A few days before Easter, Lucy explained that she would like a baby for an Easter gift and that I should make that happen. Well, if ever there was an Easter miracle - giving her a baby brother or sister would certainly fit that bill. I suggested that playing with Maggie was enough, and she concurred, "Yeah mom, Maggie IS SO cute!" I know.
The very next day, Lucy says, "The Easter Bunny is bringing me a black Webkinz." Well, at least she's downgraded from the whole baby gig. But I'd already gone shopping.
In my head: "Uh, no, he's bringing you a Pet Shop Play land thingy."
Out loud: "Really, and when did you see the Easter Bunny to make such a request?"
"Oh, I didn't see the Easter Bunny, Mom. I PRAYED to the Easter Bunny."
Oh God. Literally.
So, then Lucy goes on to explain that Santa and Jesus and the Easter Bunny are all in the same boat. What have I done to this poor little girl? Effn society and all your children's stories to win their interest on Holy Days and lure them into the hour and a half church services. This is great. Just great.
I finally got over all that and just chalked it up to the fact that she's going with what we've traditionally done on each holiday. I mean, don't get mad at your kid because she's praying to Easter Bunnies if you hide the eggs and magically make the darned Easter baskets appear with candy and toys. Right?
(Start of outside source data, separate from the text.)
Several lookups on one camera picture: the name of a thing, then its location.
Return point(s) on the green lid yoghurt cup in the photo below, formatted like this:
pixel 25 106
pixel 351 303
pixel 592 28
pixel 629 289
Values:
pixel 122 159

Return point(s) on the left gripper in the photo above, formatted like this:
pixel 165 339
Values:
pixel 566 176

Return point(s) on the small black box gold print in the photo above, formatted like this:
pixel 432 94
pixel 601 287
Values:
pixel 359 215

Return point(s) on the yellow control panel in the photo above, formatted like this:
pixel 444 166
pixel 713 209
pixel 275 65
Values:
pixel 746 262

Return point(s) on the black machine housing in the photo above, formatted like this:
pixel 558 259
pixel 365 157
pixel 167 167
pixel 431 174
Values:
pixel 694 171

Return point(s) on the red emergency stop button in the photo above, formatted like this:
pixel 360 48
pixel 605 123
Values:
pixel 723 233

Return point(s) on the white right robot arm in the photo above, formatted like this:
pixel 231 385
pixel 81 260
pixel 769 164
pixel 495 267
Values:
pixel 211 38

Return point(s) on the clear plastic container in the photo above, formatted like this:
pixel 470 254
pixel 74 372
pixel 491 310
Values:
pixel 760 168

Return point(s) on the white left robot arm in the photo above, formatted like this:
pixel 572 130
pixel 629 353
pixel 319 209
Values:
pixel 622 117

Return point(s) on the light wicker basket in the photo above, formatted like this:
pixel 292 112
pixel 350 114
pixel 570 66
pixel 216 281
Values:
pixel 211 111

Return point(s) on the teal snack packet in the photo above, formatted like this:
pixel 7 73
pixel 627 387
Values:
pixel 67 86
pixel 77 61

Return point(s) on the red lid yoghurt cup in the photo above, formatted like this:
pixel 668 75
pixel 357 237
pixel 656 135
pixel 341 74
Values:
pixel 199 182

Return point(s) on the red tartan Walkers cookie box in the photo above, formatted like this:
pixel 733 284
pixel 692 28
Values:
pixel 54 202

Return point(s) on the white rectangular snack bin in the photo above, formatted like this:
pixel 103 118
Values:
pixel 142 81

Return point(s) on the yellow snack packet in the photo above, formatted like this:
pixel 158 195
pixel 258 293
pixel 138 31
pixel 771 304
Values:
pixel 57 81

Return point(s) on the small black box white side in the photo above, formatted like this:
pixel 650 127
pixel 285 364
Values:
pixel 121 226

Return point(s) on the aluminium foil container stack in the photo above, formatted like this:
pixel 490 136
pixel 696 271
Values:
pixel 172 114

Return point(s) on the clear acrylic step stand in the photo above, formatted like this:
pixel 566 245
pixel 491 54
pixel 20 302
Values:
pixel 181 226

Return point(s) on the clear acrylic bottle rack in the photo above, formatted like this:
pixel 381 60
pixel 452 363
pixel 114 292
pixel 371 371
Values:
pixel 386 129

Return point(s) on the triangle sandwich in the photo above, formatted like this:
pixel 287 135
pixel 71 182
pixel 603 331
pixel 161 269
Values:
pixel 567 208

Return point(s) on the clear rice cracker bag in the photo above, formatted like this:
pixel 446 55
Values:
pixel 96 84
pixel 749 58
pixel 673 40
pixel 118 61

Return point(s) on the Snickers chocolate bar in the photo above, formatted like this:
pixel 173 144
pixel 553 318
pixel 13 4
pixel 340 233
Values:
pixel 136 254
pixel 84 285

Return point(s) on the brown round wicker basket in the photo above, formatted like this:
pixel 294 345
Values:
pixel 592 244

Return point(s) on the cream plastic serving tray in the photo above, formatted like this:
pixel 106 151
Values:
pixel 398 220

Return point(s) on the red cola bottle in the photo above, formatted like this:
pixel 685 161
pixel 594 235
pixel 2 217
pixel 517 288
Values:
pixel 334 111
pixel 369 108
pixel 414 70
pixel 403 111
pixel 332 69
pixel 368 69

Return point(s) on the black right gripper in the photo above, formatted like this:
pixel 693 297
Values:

We went to Gramma and Bean-Bean's for a family gathering.The kids are getting older now, and the family is all playing and having fun and staying up late. Ricardo and I realized that we wouldn't be able to wait until they fell asleep to get the Easter Bunny-ness out before we went to bed. So we snuck into Gramma's room to put the Easter Baskets together. We told all of the adults in the house what we were doing so they could help keep the lock down on our attempt to prevaricate to own children, but whatever. I'm not going to be the one to tell them the jig is up, they'll have to tell me. Amazingly, Lucy busted right into the room - BUSTED US! The jig is up - we're the Easter Bunny. She saw us, saw what we were doing, each of the three of us had a plastic egg and was stuffing it. Baskets were out. Chocolate everywhere. And she says, "Oooooookay." And shut the door. I figured the jig was up.
"I guess we'll be having that long awaited talk about the Easter Bunny and Santa and probably the Tooth Fairy on the way home tomorrow."
"Yep"
And we continued the lies and deceit. When we finished, we had to leave the web of lies in Gramma's room. And the plan was to get up early, and put it out before they woke up. But then, all of us are stupid, because the kids woke up early only to discover that the Easter Bunny had not made it yet. Uh, yeah, well, when you go to bed after we do, and you wake up before we do, the Easter Bunny cannot stumble out before her coffee and set everything out, okay!? Jeesh.
So, we managed to get the baskets in our room and yell at the kids, "Hey, I think the Easter Bunny was confused because your dress is hanging on our door, and he left your baskets in here."
They both came bounding in and before they spotted the baskets, Lucy corrected me, "MOM! The Easter Bunny is a SHE!"
"So, you prayed to HER?"
"Yes. Hey look, a Pet Shop Playland! YAY!"
Oh, I am loving this whole Easter Bunny gig. And she still believes. For sure. We're good.
That's how I roll.




I really want Lucy to marry Zach. According to Zach and some book he read, the Easter Bunny's name is Wilbur. Also on "Easter Eve" (his words) Zach talked to God about what to tell teh Easter Bunny to bring him. Did you know God is in charge of the bunny and Santa. Good to know.